Resolving genetic predisposition to clinical mastitis based on whole genome sequences of 32 cows

investigators: Joanna Szyda, Magdalena Frąszczak, Magda Mielczarek, Tomasz Suchocki

    Research project objectives/Hypothesis
    The major aims of this study is to use the whole genome DNA sequence of 32 individuals to identify mononucleotide polymorphisms as well as the Copy Number Variations (CNVs) which are present in the genome of domestic cattle. These polymorphisms will be then used to find genes or genomic regions responsible for the risk of clinical mastitis.
    Research methodology
    Whole genome DNA sequences are available for 32 cows representing the Polish Holstein-Friesian breed selected out of the data base of 991 cows comprising individuals with clinical mastitis cases diagnosed by a veterinarian and their healthy herdmates. The average sequencing coverage calculated across the 32 individuals is high and amounts to 14.03 varying between 5 and 17. The experimental design comprises 16 paternal halfsib pairs comprising halfsisters matched by the number of parities, production level, and birth year, but differing in terms of their mastitis resistance expressed by the frequency of clinical mastitis diagnosed throughout their production life. In particular in each pair one of the halfsibs represents an animal without clinical mastitis occurrence throughout the whole production period (control group) and the other represents an animal with multiple clinical mastists cases (case group). The alignment to the reference genome will be carried out based on a paired-end
    alignment, using the BWA-MEM software. Mononucleotide variant detection will be performed using the GATK and Samtools packages, further on the CNVnator program will be used for CNV detection, which uses local differences in read depth to identify copy number variation sites. Allele frequencies will be estimated using the Jackknife resampling algorithm. Moreover, the r square statistics, which quantifies the amount of linkage disequilibrium between pairs of SNPs will be calculated using the PLINK package. SNP haplotypes will be reconstructed with GATK and Beagle software packages. The Odds Ratio and the Likelihood Ratio Tests will be used to assess differences in SNP allele frequency between case and control groups. Afterwards, the nominal P values will be corrected for multiple testing based using the estimated number of effective, independent tests. In addition, the False Discovery Rate will be calculated. For testing haplotype effects a logistic regression model will be
    compared with linear and quadratic discriminant models as well as with a random forest algorithm. Finally, a Variant Effect Predictor software together with custom written programs will be used for the functional annotation of the significant variants and regions.

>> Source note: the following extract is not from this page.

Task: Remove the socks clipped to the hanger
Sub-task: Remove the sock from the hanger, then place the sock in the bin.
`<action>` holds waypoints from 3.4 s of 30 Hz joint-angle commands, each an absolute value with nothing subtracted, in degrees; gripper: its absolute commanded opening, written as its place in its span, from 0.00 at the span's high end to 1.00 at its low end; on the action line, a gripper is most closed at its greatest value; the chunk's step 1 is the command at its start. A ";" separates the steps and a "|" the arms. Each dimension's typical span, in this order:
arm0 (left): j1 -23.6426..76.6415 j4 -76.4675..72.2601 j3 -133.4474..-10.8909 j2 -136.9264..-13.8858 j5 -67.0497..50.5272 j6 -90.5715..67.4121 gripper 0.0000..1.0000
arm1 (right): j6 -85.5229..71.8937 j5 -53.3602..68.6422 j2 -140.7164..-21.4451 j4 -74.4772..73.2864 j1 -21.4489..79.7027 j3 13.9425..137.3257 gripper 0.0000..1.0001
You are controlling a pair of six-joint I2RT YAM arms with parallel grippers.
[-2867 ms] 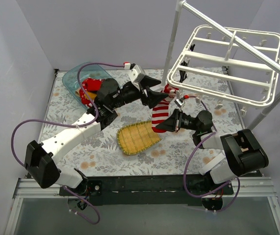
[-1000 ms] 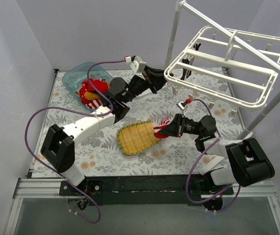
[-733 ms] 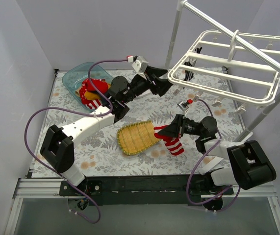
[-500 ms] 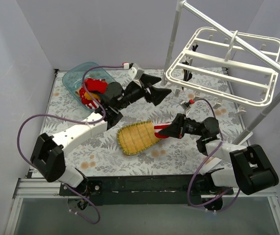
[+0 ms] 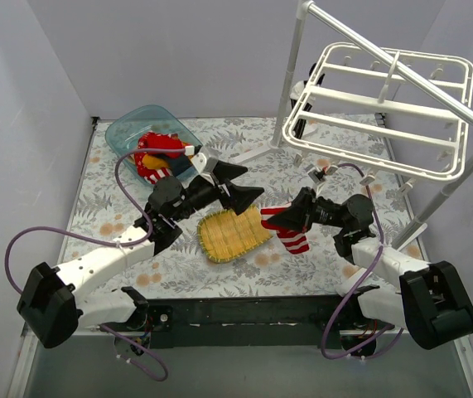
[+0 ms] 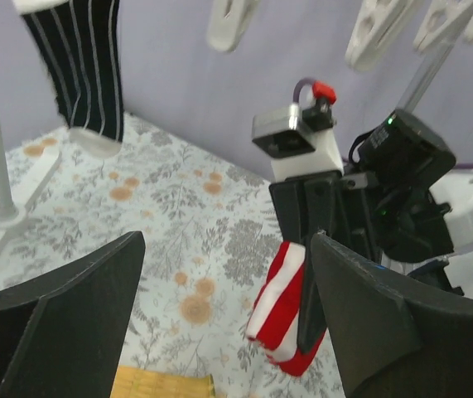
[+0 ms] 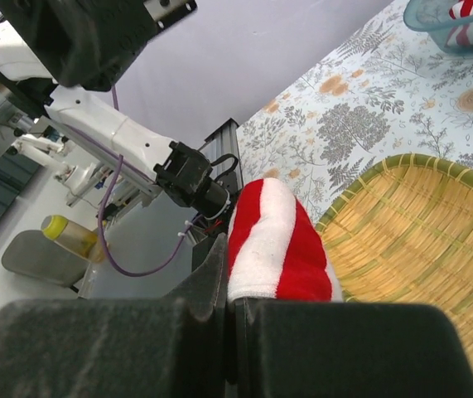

    Research project impact
    Genetically, the significance of our project is related to the fact that, in contrast to commercial SNP panels, individual sequence data allow for the identification of rare genetic variants, which thanks to recent results from human genetic studies play a predominant role in the determination of genetic variation. To our knowledge no study involving rare variants has been conducted in dairy cattle. Also some novel statistical approaches need to be introduced: a novel method of multiple testing correction and a Jackknife resampling procedure, which has not been so far used in the context of whole genome DNA sequence analysis. Moreover, the understanding of genetic determination of clinical mastitis is of high importance for dairy cattle breeding, since udder infections in high performing cows are very common. They cause not only problems with animal welfare, but also considerable economical loss for the breeder.